Pas pressé d'annoncer un Steam Deck 2, Valve semble se focaliser sur la puissance intrinsèque et non sur le coût possible de la machine.

Alors que la crise de la mémoire vive fait grimper les prix du matériel informatique, Valve assure qu'il ne bouleverse pas ses plans pour le Steam Deck 2. Une déclaration rassurante, mais qui rappelle surtout que la véritable attente de Valve n’est pas celle d’un meilleur prix : c’est celle d’une puce capable de faire franchir un vrai cap à sa console portable.
Le Steam Deck 2 n’est toujours pas pressé d’arriver
Clairement, le Steam Deck 2 n'est pas pour demain. Et contrairement à ce que l'on pourrait imaginer, ce n'est pas nécessairement une mauvaise nouvelle. Valve répète depuis plusieurs années que la génération suivante de sa console portable ne sortira pas simplement pour cocher la case « nouveau produit ». Le constructeur veut un bond significatif en performances, sans sacrifier ce qui a fait le succès du premier modèle : l'autonomie, l'efficacité énergétique et un prix encore raisonnable. Encore que pour ce dernier point…
Cette philosophie explique en grande partie l'attente actuelle. Valve estime qu'augmenter les performances n'a pas beaucoup de sens si la contrepartie consiste à transformer le Steam Deck en radiateur portable doté d'une batterie anémique. Le Steam Deck original avait trouvé un compromis efficace grâce à son APU AMD personnalisé. Pour son successeur, Valve cherche donc la puce qui permettra de faire beaucoup mieux sans consommer bien plus. Pierre-Loup Griffais, figure connue de l'équipe hardware de Valve, confirme que l'entreprise réfléchit toujours au « comment » et au « quand » d'un tel appareil.
On se dit que la crise actuelle de la RAM est une donnée de plus. Le marché de la mémoire vive est sévèrement perturbé par la demande liée à l'intelligence artificielle, au point que les fabricants de matériel doivent composer avec une envolée des coûts et des disponibilités plus compliquées. Valve a déjà subi les conséquences de cette situation sur ses produits matériels que l'on parle du Steam Deck, de la Steam Machine ou, tout récemment, du Steam Frame. Pour autant, en ce qui concerne le Steam Deck 2, la réponse de Valve est simple : « pas vraiment ». La pénurie n'aurait pas modifié fondamentalement la manière dont l'entreprise envisage son futur appareil.
La vraie difficulté, c'est de trouver la bonne puce
Ce serait toutefois une erreur de croire que Valve dispose déjà d'un Steam Deck 2 parfaitement défini dans un tiroir et qu'il ne reste qu'à attendre que les prix de la DDR5 redescendent. Le problème est ailleurs.
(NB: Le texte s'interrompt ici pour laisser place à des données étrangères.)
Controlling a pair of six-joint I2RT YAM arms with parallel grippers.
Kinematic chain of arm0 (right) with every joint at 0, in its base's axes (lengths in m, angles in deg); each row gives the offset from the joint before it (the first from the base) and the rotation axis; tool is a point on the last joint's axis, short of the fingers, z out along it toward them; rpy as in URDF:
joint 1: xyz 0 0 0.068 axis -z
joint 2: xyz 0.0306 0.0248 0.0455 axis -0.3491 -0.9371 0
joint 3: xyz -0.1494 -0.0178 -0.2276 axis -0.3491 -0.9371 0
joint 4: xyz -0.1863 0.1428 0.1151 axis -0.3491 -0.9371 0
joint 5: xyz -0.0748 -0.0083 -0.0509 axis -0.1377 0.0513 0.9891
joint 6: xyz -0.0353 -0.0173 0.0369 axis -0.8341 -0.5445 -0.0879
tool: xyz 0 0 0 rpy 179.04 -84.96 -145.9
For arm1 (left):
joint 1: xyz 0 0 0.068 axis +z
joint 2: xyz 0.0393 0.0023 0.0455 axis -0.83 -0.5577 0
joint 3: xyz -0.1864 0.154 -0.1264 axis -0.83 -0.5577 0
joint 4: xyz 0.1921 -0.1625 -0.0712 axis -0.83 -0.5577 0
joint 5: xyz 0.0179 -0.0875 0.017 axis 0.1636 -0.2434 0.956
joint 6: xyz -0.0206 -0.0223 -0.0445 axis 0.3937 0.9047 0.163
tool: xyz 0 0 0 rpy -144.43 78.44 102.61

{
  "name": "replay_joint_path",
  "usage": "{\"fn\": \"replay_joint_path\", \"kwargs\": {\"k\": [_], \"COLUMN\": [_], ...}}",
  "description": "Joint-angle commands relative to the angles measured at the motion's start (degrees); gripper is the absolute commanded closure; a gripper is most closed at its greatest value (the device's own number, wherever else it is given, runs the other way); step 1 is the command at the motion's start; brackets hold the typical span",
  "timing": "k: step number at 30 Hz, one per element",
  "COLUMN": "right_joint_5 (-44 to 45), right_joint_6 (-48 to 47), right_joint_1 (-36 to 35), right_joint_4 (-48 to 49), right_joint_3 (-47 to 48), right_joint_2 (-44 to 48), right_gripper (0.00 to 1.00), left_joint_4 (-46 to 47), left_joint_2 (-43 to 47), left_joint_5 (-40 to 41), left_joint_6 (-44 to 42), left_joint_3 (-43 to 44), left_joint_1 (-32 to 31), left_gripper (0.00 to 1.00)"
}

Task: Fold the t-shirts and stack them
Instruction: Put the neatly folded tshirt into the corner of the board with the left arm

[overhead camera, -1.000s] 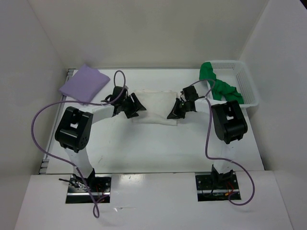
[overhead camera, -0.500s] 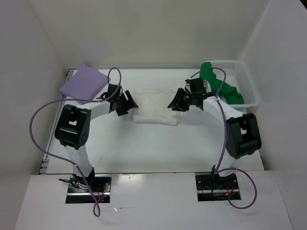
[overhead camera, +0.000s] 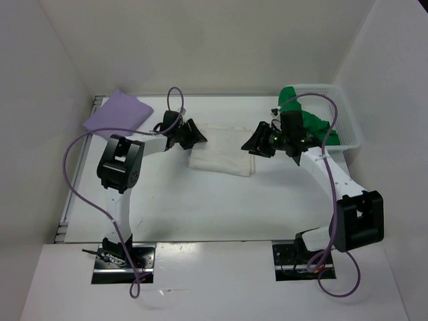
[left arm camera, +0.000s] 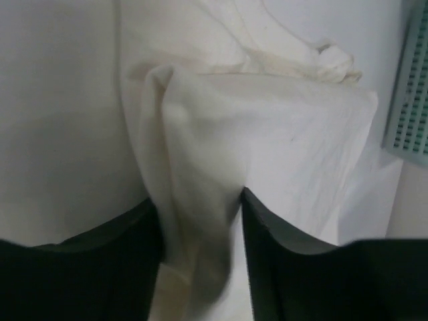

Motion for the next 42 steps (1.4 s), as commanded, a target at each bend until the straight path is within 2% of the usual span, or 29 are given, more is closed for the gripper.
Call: {"fn": "replay_joint_path", "kwargs": {"k": [1,3,4,8,13,18,20,21,23,25,26,27,28,30,31,33,34,38,42], "right_joint_5": [-1.08,-1.60,-1.61,-1.61,-1.61,-1.61,-1.61,-2.22,-2.83,-2.84,-3.54,-3.54,-3.54,-4.15,-4.77,-4.77,-4.77,-4.25,-1.88], "right_joint_6": [-0.20,-0.20,-0.20,0.32,-0.20,-0.73,-1.25,-1.26,-1.87,-2.48,-2.49,-2.49,-2.49,-3.02,-3.02,-3.02,-3.02,-3.02,-1.79], "right_joint_1": [0.65,0.65,0.65,0.65,1.17,1.70,1.70,1.70,1.70,1.70,1.70,1.70,1.70,1.70,1.70,1.70,1.70,1.70,1.70], "right_joint_4": [-1.18,-1.18,-0.57,-0.56,-1.09,-1.62,-1.62,-2.22,-2.23,-2.85,-2.85,-2.85,-2.85,-2.85,-2.85,-2.85,-2.85,-1.18,-0.12], "right_joint_3": [-1.39,-2.79,-2.79,-3.32,-3.32,-4.55,-4.55,-4.55,-4.55,-3.94,-3.94,-3.94,-3.94,-3.94,-3.94,-3.94,-4.63,-5.25,-5.78], "right_joint_2": [1.79,1.79,2.40,2.40,3.02,3.02,3.02,3.02,2.49,1.97,1.97,1.97,1.44,1.44,0.92,0.21,0.21,-0.40,-0.93], "right_gripper": [0.50,0.50,0.50,0.50,0.50,0.50,0.50,0.50,0.50,0.50,0.50,0.50,0.50,0.50,0.49,0.49,0.49,0.51,0.77], "left_joint_4": [-0.39,0.23,0.23,-5.11,-10.84,-15.41,-15.41,-14.72,-11.56,-9.00,-7.61,-3.76,-2.16,3.80,3.83,1.29,1.29,1.03,-2.66], "left_joint_2": [-5.88,-5.89,-5.89,-6.41,-4.57,-4.04,-3.26,-1.94,-0.09,2.63,3.86,6.92,8.69,15.89,18.26,23.28,24.69,32.50,37.61], "left_joint_5": [-3.97,-4.59,-5.12,-5.74,-3.53,-4.15,-4.15,-4.15,-2.75,-0.66,-0.64,-0.64,0.06,2.69,4.96,7.62,7.62,7.70,8.24], "left_joint_6": [2.09,3.50,4.03,3.43,0.43,0.96,2.45,2.98,5.08,7.01,8.07,9.73,11.75,14.76,14.76,12.74,12.74,12.83,9.06], "left_joint_3": [-0.10,1.92,3.42,14.83,31.25,42.35,43.24,41.85,37.38,27.90,23.60,18.68,8.80,-0.92,-4.01,-7.98,-9.47,-15.72,-20.03], "left_joint_1": [-2.51,-2.51,-2.51,-2.51,-0.06,11.09,15.31,19.68,24.09,30.34,32.18,35.86,37.63,40.45,41.25,41.26,41.26,41.26,39.06], "left_gripper": [0.48,0.60,0.72,0.92,0.95,0.97,0.97,0.97,0.97,0.91,0.82,0.55,0.49,0.43,0.31,0.20,0.03,0.00,0.00]}}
Valve doit d'abord trouver le silicium capable de respecter son cahier des charges, puis construire la machine autour de celui-ci. Une méthode assez éloignée de celle des fabricants qui renouvellent leurs produits selon un calendrier plus ou moins immuable. Les progrès des processeurs mobiles sont évidemment prometteurs. Certaines puces récentes commencent à montrer ce que pourrait être le fameux saut générationnel attendu par Valve.
Elles restent cependant trop coûteuses, trop gourmandes ou tout simplement mal adaptées aux contraintes d'une machine portable. L'équation est délicate : il faut davantage de puissance CPU et GPU, une consommation maîtrisée, une dissipation thermique raisonnable et une batterie capable de tenir sur la durée. Ajouter des téraflops, certaines puces le font déjà, mais les ajouter sans vider la batterie en moins de deux heures l'est beaucoup moins.
En écoutant Valve et en essayant de lire entre les lignes, on pourrait presque se dire que la crise de la mémoire est un problème secondaire par rapport à cette quête du composant idéal. Si Valve trouve enfin l'APU qui lui semble capable de justifier un Steam Deck 2, il faudra alors vérifier l'impact de la mémoire vive dans le prix de cette future machine. Il ne faut pas oublier que toutes les estimations parlent d'un effondrement des ventes du Steam Deck premier du nom depuis son augmentation de prix.
Mieux que quiconque, Valve connaît très exactement ces chiffres de vente et l'impact de la RAM. La société a été contrainte de revoir ses ambitions tarifaires à la hausse et on ne peut pas imaginer qu'elle se satisfasse d'un Steam Deck à près de 800 euros ou d'une Steam Machine au-dessus du seuil fatidique des 1 000 euros. De fait, plus que jamais, si le Steam Deck 2 finira bien par arriver, on peut se dire qu'il est encore loin de nous. Valve n'a aucune raison de se précipiter et le marché actuel ne se prête guère à une telle sortie.